P2X7 receptors (P2X7R) are ATP-gated calcium-permeable cationic channels structurally unique among the P2X family by their much longer intracellular C-terminal tail. P2X7Rs show several unusual biophysical properties, in particular marked facilitation of currents and leftward shift in agonist affinity in response to repeated or prolonged agonist applications. We previously found the facilitation at rat P2X7R resulted from a Ca2+-calmodulin-dependent process and a distinct calcium-independent process. However, P2X7Rs show striking species differences; thus, this study compared the properties of ATP-evoked facilitation of currents in HEK293 cells transiently expressing the human or rat P2X7R as well as rat/human, human/rat chimeric, and mutated P2X7Rs. Facilitation at the human P2X7R was 5-fold slower than at the rat P2X7R. Facilitation did not resulting from an increase of receptor addressing the plasma membrane. We found the human P2X7R shows only calcium-independent facilitation with no evidence for calmodulin-dependent processes, nor does it contain the novel 1-5-16 calmodulin binding domain present in the C terminus of rat P2X7R. Replacement of three critical residues of this binding domain from the rat into the human P2X7R (T541I, C552S, and G559V) reconstituted the Ca2+-calmodulin-dependent facilitation, leaving the calcium-independent facilitation unaltered.

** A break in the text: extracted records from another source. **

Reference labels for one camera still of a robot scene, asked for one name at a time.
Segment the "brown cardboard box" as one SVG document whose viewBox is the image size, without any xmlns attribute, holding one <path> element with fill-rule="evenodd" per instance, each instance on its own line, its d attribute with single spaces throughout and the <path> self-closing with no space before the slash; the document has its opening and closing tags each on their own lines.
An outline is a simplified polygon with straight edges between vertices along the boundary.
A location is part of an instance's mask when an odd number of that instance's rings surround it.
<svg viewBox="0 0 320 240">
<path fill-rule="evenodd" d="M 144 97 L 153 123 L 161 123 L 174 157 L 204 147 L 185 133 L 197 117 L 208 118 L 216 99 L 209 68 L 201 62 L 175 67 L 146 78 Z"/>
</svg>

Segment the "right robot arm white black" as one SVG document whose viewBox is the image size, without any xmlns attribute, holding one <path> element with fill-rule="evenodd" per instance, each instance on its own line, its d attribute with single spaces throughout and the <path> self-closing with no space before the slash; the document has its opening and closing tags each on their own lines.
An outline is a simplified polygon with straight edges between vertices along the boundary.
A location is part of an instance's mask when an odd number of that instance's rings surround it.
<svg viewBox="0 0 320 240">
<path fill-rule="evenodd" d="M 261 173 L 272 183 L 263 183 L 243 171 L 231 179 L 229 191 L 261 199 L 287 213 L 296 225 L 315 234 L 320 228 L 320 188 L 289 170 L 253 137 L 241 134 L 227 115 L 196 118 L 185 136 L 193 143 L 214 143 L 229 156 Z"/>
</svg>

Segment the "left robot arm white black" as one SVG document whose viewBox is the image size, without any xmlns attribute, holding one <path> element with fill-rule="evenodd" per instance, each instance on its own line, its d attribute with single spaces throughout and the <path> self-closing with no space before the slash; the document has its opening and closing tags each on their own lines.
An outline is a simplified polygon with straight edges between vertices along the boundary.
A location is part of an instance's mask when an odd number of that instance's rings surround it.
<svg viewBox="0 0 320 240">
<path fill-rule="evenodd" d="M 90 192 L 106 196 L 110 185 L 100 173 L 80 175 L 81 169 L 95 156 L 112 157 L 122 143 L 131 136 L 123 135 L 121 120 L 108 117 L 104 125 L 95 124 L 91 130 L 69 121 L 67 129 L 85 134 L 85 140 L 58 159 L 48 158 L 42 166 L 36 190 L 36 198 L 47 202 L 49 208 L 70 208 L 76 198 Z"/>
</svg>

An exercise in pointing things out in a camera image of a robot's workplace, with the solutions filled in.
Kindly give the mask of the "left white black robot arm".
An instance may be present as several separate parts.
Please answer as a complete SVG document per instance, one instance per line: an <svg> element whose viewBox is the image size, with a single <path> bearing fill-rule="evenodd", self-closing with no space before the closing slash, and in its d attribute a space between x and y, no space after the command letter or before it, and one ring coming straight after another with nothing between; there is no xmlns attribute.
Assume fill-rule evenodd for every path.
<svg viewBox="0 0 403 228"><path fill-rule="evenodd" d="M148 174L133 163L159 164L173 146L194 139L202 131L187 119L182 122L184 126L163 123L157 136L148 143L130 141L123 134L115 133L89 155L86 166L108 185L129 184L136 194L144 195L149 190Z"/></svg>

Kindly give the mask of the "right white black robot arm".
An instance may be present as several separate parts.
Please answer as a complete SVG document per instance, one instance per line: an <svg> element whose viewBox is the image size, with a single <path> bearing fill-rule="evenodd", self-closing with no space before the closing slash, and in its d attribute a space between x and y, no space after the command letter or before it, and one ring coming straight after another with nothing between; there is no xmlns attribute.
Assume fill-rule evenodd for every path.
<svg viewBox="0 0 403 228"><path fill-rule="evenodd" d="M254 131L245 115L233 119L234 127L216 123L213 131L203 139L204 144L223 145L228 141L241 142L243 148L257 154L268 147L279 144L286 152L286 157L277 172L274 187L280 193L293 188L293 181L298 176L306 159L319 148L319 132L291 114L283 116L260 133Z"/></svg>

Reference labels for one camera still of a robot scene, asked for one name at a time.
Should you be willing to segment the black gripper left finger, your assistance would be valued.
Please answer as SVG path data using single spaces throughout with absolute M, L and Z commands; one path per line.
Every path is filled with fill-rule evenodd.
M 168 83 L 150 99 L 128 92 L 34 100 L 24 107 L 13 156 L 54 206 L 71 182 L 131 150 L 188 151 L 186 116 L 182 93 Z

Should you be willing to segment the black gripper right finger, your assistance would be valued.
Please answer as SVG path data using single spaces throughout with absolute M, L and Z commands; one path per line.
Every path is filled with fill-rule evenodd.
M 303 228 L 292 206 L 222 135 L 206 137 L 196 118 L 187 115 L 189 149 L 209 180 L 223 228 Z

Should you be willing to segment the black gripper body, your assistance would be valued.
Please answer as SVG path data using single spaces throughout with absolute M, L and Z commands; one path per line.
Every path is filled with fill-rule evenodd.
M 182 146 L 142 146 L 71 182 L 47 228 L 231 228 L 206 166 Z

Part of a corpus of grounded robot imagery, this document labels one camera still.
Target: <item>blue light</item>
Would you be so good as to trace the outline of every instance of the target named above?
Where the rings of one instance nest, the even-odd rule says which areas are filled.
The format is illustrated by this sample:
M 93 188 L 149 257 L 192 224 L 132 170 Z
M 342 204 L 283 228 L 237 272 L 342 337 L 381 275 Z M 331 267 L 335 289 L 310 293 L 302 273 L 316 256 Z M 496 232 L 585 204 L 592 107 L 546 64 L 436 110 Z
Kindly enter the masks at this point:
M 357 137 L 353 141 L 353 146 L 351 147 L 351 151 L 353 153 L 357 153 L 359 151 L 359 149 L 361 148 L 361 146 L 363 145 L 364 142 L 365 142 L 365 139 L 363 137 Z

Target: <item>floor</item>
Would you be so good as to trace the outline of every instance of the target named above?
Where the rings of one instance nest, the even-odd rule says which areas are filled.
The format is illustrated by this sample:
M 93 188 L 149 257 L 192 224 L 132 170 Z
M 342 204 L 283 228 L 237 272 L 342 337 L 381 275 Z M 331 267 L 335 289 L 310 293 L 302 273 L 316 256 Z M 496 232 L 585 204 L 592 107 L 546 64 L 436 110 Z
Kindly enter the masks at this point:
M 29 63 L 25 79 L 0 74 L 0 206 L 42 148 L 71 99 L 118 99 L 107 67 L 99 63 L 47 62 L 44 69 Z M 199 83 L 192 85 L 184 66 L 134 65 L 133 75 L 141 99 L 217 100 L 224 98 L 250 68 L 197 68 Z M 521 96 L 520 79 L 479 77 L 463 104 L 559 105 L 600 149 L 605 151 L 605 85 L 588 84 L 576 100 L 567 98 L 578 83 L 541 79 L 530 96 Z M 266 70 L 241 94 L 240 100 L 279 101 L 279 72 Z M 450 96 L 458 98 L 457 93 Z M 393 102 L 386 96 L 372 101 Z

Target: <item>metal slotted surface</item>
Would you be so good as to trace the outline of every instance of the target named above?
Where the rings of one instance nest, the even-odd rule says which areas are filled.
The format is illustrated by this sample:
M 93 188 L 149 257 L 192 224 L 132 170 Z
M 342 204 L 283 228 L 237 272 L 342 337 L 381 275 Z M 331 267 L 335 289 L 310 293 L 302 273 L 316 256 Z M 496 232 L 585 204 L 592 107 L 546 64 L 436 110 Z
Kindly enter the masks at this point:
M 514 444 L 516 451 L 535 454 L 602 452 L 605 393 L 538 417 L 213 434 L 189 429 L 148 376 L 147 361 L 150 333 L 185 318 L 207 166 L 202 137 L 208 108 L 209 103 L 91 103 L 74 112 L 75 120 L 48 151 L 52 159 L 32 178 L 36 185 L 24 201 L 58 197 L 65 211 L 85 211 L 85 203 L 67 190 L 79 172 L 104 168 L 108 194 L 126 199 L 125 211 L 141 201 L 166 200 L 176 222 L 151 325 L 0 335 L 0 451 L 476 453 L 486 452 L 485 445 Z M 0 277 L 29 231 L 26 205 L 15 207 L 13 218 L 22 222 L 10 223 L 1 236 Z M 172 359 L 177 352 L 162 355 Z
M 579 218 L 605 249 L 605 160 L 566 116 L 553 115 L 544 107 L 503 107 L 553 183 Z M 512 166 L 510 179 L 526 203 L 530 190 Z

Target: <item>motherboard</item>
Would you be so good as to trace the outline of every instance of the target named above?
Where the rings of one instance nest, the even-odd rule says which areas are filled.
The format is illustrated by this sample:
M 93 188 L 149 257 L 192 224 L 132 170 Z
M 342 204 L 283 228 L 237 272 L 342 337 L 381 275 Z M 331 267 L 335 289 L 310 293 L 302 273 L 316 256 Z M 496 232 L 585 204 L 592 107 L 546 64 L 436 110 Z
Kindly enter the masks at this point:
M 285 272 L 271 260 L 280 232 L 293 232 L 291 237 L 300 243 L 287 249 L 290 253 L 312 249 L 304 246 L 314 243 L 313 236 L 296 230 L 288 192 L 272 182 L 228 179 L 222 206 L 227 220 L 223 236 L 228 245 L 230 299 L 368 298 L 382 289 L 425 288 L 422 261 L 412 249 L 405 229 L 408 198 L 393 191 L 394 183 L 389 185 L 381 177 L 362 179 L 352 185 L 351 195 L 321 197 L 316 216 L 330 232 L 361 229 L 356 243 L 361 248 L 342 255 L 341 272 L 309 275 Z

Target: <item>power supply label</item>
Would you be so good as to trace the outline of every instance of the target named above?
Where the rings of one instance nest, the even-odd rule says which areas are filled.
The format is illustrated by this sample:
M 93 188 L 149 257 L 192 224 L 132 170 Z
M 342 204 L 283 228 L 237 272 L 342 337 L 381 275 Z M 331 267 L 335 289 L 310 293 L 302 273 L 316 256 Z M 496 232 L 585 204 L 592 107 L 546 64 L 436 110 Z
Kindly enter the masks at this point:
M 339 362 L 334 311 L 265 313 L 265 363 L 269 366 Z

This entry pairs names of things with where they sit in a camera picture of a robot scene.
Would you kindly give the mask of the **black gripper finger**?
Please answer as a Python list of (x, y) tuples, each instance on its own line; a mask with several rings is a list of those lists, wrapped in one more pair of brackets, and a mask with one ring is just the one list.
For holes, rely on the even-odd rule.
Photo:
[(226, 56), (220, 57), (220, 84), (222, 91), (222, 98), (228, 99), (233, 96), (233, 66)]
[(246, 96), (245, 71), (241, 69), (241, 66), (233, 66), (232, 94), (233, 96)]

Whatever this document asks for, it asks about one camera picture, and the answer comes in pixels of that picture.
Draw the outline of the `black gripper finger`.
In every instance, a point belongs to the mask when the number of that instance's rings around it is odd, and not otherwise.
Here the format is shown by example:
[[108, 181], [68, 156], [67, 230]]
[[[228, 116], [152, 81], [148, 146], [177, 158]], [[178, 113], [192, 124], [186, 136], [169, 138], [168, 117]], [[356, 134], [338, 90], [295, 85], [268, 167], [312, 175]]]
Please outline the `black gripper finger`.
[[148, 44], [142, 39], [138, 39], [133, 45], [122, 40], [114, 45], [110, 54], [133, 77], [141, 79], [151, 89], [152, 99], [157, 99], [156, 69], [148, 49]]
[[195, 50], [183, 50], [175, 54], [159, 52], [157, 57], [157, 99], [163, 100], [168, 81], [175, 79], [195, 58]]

The leftward shift in the ATP concentration-response curve with repeated agonist applications appears to be a property of the calcium-independent facilitation process because it was not altered in any of the chimeric or mutated P2X7Rs. The absence of Ca2+-dependent facilitation at the human P2X7R may represent a protective adaptation of the innate immune response in which P2X7R plays significant roles.